● **What the exercise asks**: Search the listing for the string "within". Copy every line that has it.

═══ Data extract ═══

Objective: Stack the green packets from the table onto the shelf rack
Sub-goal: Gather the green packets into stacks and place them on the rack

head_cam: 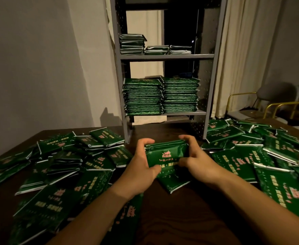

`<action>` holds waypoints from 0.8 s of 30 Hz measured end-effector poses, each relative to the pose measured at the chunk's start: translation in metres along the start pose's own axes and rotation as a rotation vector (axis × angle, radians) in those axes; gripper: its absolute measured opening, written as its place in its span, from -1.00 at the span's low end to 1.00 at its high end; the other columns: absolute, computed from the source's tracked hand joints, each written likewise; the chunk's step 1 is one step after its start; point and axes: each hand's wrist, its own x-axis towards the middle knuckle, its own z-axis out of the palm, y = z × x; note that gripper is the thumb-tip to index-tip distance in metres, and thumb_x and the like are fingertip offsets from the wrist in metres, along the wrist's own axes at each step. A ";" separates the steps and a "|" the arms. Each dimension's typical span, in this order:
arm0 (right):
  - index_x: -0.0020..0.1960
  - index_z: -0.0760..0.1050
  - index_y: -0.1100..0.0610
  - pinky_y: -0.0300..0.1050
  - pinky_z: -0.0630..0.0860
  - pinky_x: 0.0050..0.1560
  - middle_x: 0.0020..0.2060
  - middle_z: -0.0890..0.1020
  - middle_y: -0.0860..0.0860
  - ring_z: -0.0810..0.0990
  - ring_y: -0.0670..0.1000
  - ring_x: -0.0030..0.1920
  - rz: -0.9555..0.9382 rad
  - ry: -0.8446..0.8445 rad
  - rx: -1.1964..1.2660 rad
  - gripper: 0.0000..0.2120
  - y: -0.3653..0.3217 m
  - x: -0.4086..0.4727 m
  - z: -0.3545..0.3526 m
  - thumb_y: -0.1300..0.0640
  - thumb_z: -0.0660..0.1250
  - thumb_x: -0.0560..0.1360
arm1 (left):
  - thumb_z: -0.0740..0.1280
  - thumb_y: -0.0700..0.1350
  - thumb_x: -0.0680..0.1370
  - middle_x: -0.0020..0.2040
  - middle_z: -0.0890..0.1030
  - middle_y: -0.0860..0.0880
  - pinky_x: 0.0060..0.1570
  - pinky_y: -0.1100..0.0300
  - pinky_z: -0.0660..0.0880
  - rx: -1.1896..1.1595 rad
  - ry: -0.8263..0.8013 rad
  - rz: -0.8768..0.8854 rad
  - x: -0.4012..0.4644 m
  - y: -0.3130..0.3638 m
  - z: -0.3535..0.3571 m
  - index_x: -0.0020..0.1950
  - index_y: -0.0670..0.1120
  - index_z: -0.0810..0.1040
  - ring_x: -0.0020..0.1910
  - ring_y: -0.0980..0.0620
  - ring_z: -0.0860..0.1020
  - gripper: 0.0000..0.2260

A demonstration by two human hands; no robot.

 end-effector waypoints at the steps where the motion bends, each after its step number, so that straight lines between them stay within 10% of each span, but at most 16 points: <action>1: 0.43 0.22 0.00 -0.04 0.62 0.02 0.15 0.58 0.07 0.63 0.06 0.10 -0.002 0.028 0.052 -0.38 -0.003 -0.001 -0.003 0.46 0.29 0.52 | 0.34 -0.43 0.52 0.10 0.61 -0.08 -0.01 0.03 0.66 -0.052 0.029 -0.010 0.000 0.003 -0.002 0.29 0.15 0.31 -0.02 0.05 0.66 -0.44; 6: 0.20 0.51 0.19 -0.30 0.60 -0.17 0.03 0.71 0.04 0.71 -0.06 -0.04 -0.068 -0.015 0.118 -0.77 -0.031 -0.009 -0.015 0.33 0.33 0.56 | 0.42 -0.40 0.48 0.08 0.66 -0.05 -0.16 0.23 0.60 -0.238 0.158 -0.053 0.005 0.021 -0.017 0.24 0.10 0.47 -0.02 0.05 0.67 -0.51; 11: 0.19 0.53 0.17 0.10 0.66 0.03 0.05 0.71 0.08 0.70 0.10 0.06 -0.173 0.046 0.092 -0.73 -0.064 -0.016 -0.027 0.33 0.39 0.51 | 0.50 -0.34 0.45 -0.03 0.72 0.04 -0.02 0.11 0.64 -0.176 0.158 0.070 0.005 0.043 -0.032 0.14 0.09 0.56 -0.03 0.07 0.70 -0.59; 24: 0.16 0.55 -0.09 -0.08 0.52 0.29 0.10 0.66 -0.18 0.59 -0.22 0.17 -0.475 0.104 -0.408 -0.66 -0.152 -0.048 -0.058 0.24 0.46 0.49 | 0.55 -0.24 0.44 0.00 0.67 0.06 0.12 0.17 0.58 0.091 0.129 0.298 0.020 0.114 -0.050 0.07 -0.01 0.58 0.06 0.13 0.63 -0.71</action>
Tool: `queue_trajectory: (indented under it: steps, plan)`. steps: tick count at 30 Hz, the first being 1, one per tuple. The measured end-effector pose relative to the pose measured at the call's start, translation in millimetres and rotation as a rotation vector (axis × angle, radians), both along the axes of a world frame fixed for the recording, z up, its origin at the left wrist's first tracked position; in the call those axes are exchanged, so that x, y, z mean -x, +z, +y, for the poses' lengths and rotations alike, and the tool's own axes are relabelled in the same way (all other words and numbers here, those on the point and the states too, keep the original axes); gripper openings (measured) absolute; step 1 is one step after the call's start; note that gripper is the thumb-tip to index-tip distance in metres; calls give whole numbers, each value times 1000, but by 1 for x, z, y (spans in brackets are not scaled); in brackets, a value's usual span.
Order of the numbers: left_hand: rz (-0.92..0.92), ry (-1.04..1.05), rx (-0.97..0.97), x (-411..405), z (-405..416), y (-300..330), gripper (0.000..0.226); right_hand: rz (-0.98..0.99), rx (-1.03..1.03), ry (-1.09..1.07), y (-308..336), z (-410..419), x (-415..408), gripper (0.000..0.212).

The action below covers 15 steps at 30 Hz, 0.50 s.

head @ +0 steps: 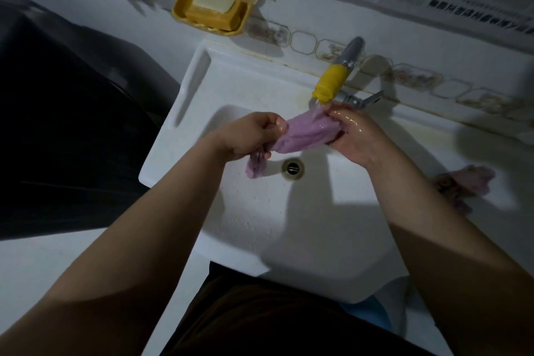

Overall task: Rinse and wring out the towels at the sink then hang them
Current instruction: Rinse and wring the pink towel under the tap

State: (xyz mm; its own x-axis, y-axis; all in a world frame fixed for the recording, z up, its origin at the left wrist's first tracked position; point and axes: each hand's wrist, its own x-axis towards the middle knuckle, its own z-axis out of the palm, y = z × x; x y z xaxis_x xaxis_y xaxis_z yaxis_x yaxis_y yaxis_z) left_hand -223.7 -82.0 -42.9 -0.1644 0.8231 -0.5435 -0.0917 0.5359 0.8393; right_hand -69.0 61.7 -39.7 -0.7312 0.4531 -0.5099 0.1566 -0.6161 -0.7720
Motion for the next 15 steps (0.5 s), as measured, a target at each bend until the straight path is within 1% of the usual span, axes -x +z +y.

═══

● **Solution below**:
 end-effector waypoints at the steps where the motion bends, each after its step number, so that straight lines between them stay within 10% of each span, but at most 16 points: <action>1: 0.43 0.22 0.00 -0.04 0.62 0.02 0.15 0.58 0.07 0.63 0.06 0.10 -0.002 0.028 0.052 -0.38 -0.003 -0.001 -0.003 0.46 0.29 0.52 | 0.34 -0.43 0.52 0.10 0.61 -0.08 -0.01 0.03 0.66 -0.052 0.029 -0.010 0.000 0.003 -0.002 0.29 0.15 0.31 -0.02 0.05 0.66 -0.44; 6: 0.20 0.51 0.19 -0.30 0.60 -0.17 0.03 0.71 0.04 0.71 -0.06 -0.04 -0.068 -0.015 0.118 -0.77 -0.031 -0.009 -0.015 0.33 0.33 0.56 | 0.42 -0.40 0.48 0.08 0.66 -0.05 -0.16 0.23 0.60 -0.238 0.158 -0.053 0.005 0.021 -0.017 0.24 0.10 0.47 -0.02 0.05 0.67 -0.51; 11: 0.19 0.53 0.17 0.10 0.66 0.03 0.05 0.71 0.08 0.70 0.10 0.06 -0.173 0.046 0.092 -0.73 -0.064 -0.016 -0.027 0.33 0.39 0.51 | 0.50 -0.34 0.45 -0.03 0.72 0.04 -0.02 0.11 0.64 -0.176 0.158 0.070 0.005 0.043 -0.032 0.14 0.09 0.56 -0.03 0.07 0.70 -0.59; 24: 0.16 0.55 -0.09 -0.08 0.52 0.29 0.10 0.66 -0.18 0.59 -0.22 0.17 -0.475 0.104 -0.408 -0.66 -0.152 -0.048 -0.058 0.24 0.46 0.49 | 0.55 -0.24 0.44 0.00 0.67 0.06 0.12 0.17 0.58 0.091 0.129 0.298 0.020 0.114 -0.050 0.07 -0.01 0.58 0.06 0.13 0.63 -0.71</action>
Motion for the next 15 steps (0.5 s), as measured, a target at each bend until the straight path is within 1% of the usual span, axes -x +z +y.

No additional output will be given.